You are more likely to acquire type 2 diabetes if you have “pre-diabetes” (blood glucose levels between 100 and 125 mg/dL) on your blood glucose test, or if you have a close relative who has the disease, especially a parent or sibling.  The following actions can help avoid type 2 diabetes:

  • Keeping your goal weight in mind
  • Exercising at least five times a week, even if it doesn’t help you reach your goal weight. A brisk walk of one to two miles can take thirty minutes. This is because, even if you don’t lose weight, frequent exercise lowers insulin resistance
  • Consuming a balanced diet
  • Ingesting medicine. For those with prediabetes, metformin (Glucophage) provides an extra layer of defence

Even if you now have type 2 diabetes, consequences can still be postpone or avoided:

  • Keep your blood sugar under strict control. Most problems are less likely as a result of this.
  • Reduce your chance of developing heart-related issues by Thinking about taking a daily low-dose aspirin.
  • Taking aggressive measures to control other atherosclerosis risk factors, like:
  • Elevated blood pressure
  • High triglycerides and cholesterol
  • Smoking cigarettes
  • Insanity
  • To lessen foot and eye issues, see a podiatrist and an eye doctor annually.

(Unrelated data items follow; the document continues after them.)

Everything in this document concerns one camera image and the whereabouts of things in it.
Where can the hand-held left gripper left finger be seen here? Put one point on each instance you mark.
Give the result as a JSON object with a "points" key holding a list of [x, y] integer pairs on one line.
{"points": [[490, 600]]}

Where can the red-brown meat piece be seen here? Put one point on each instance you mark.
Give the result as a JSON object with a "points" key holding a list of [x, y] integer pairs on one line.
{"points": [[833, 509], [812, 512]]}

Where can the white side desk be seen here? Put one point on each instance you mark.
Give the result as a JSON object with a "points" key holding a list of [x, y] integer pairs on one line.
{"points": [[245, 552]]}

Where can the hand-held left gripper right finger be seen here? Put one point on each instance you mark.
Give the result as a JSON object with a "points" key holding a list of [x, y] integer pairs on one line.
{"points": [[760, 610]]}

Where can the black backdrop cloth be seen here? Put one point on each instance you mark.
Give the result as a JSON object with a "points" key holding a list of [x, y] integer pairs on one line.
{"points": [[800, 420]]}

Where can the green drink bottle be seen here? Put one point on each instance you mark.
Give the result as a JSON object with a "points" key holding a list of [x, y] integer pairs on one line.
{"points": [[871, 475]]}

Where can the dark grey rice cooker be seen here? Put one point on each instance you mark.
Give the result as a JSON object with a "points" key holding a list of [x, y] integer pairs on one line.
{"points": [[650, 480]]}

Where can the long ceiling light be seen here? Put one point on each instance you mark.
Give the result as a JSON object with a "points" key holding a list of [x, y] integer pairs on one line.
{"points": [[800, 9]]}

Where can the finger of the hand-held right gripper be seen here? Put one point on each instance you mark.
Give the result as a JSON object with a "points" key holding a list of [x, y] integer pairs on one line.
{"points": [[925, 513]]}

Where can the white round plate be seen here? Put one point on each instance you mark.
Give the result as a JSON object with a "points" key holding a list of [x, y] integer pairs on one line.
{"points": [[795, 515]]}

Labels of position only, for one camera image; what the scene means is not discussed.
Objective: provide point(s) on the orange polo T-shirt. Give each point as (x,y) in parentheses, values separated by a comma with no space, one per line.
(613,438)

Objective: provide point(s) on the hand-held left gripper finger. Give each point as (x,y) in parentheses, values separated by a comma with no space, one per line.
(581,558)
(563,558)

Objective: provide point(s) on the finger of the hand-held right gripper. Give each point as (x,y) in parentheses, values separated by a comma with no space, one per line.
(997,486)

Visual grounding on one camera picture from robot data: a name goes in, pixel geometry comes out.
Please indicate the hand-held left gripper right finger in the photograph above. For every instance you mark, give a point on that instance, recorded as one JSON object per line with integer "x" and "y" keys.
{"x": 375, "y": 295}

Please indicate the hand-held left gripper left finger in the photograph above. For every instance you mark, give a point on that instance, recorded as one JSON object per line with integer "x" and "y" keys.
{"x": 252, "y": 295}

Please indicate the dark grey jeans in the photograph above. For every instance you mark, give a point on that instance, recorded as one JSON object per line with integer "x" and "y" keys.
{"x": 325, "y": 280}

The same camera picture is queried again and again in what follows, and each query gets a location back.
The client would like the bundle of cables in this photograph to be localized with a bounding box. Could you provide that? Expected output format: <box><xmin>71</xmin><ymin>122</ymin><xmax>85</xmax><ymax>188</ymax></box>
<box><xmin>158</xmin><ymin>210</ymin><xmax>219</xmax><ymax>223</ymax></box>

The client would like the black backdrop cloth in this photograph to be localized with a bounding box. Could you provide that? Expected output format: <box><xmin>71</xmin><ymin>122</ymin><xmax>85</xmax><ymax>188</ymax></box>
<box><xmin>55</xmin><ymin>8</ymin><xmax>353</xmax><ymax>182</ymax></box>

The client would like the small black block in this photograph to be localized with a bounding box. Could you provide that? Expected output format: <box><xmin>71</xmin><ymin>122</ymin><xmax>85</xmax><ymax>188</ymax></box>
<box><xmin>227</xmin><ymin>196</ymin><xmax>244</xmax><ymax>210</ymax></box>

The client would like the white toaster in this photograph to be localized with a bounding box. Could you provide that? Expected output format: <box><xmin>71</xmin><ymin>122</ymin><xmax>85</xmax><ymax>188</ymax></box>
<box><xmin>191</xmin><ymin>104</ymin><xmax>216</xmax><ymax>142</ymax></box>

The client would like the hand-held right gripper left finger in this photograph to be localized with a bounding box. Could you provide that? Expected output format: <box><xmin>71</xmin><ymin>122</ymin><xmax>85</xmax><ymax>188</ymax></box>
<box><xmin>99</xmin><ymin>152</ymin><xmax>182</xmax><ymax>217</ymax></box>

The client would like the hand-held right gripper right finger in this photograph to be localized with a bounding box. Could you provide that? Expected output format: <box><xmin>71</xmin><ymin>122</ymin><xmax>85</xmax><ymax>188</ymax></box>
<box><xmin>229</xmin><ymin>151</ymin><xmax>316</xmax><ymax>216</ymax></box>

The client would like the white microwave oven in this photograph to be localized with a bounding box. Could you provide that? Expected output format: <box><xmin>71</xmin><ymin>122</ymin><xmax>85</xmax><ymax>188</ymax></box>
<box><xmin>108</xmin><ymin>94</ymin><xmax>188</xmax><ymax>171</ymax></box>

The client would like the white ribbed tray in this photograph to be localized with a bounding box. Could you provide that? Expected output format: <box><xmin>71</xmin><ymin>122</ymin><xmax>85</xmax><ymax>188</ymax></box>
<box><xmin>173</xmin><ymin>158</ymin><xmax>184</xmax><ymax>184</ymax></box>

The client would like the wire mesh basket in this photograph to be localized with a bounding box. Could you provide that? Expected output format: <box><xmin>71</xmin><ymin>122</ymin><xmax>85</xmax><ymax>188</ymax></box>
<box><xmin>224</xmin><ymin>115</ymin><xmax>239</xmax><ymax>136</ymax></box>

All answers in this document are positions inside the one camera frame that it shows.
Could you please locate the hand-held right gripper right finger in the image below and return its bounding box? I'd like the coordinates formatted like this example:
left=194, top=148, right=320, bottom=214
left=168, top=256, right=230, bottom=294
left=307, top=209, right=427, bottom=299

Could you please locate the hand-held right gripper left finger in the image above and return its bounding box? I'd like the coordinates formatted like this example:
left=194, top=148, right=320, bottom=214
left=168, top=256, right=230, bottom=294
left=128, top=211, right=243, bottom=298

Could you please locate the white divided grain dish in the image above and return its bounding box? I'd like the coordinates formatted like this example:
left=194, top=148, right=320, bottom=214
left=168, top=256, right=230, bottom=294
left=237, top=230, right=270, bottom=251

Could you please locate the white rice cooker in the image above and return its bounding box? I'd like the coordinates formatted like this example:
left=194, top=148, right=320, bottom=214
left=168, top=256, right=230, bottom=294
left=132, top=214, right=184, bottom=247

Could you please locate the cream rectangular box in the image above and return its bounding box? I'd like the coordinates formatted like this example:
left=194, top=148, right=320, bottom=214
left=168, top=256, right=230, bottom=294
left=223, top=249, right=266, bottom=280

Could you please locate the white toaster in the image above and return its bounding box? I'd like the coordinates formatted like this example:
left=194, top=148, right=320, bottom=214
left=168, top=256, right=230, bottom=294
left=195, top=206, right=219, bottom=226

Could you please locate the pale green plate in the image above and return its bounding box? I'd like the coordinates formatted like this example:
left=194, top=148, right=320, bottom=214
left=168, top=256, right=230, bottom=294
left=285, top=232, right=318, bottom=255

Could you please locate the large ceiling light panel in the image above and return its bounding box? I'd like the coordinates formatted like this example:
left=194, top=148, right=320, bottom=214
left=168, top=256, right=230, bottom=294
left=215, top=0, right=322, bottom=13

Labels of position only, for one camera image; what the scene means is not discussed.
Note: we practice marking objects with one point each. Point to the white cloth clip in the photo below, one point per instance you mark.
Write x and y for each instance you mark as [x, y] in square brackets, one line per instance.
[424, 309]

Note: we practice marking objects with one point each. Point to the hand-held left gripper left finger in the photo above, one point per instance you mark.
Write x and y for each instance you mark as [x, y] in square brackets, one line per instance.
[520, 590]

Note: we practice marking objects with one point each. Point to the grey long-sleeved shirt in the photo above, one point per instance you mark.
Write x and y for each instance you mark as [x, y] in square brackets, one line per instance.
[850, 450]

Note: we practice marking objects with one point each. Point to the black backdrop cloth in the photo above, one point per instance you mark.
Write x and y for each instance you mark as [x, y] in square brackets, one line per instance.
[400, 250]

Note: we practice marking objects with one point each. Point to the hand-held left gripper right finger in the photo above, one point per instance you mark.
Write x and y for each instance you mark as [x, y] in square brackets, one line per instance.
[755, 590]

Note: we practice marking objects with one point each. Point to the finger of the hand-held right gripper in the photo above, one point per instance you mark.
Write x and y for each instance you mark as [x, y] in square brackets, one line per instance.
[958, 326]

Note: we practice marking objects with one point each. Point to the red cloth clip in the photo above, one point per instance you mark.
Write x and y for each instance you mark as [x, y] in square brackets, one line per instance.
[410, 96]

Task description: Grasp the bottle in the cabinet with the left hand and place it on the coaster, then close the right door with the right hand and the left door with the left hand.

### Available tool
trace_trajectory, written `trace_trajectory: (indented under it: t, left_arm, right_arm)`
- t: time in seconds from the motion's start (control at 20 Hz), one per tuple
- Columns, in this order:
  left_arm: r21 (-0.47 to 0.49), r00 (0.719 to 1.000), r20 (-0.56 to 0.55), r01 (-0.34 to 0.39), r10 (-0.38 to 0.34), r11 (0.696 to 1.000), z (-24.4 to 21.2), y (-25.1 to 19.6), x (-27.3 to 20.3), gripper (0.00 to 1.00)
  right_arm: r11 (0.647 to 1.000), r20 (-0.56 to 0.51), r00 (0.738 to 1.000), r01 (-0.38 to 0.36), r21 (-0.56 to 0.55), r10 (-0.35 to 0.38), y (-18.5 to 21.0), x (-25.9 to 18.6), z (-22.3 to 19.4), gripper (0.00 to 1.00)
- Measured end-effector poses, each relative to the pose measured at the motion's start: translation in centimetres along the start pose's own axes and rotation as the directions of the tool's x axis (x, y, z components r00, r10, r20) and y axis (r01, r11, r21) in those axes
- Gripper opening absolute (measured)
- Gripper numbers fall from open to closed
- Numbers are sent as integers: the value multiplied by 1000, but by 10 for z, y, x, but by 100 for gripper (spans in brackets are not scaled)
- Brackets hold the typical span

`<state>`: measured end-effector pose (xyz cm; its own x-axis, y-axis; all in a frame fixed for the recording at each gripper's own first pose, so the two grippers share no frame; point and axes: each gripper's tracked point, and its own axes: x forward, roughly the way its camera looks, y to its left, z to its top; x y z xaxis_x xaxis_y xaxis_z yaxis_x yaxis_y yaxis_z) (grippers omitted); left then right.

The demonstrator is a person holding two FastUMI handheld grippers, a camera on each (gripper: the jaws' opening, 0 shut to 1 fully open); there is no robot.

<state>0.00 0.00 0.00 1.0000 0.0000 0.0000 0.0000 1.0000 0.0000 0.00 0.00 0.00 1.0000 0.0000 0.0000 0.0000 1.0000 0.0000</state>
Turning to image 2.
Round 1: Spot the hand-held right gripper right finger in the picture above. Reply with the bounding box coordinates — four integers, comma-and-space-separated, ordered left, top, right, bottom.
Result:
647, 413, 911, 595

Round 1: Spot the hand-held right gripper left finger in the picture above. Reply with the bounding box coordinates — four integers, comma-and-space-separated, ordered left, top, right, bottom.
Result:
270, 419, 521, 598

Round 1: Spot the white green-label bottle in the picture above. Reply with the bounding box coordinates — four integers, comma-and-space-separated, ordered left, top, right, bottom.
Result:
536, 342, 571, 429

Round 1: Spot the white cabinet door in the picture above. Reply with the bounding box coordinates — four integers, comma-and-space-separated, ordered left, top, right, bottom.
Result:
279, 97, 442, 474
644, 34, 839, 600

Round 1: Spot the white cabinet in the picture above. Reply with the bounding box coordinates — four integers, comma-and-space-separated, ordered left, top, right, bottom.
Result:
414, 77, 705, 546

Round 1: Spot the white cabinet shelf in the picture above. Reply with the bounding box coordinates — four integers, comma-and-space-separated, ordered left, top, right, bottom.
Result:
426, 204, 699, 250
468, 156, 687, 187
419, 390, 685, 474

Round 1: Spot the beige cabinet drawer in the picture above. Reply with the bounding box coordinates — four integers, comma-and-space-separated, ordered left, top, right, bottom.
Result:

How to get treated with Diabetes Mellitus?

  • Diet and exercise
  • Treatment for type 2 diabetes typically starts with diet and exercise-induced weight loss. A diabetic should consume a diet low in cholesterol and saturated fats.
  • Devoid of Trans fats
  • Low overall calorie intake

Balanced nutrition containing large amounts of:

  • Entire-grain meals
  • Oils with monounsaturated
  • Produce and berries
  • Some people successfully manage their type 2 diabetes with merely rigorous exercise and weight loss.
  • Exercise and diet are still crucial for managing diabetes, even in cases when prescription drugs are necessary.


Some forms of diabetes mellitus , such as kind 1 and 1.5, are brought on by uncontrollable circumstances. Some, like type 2, can be avoid by improving dietary choices, upping physical activity, and decreasing body weight. Talk to your doctor about the dangers associated with diabetes. Have your blood sugar checked if you’re at risk, and follow your doctor’s recommendations on blood sugar management.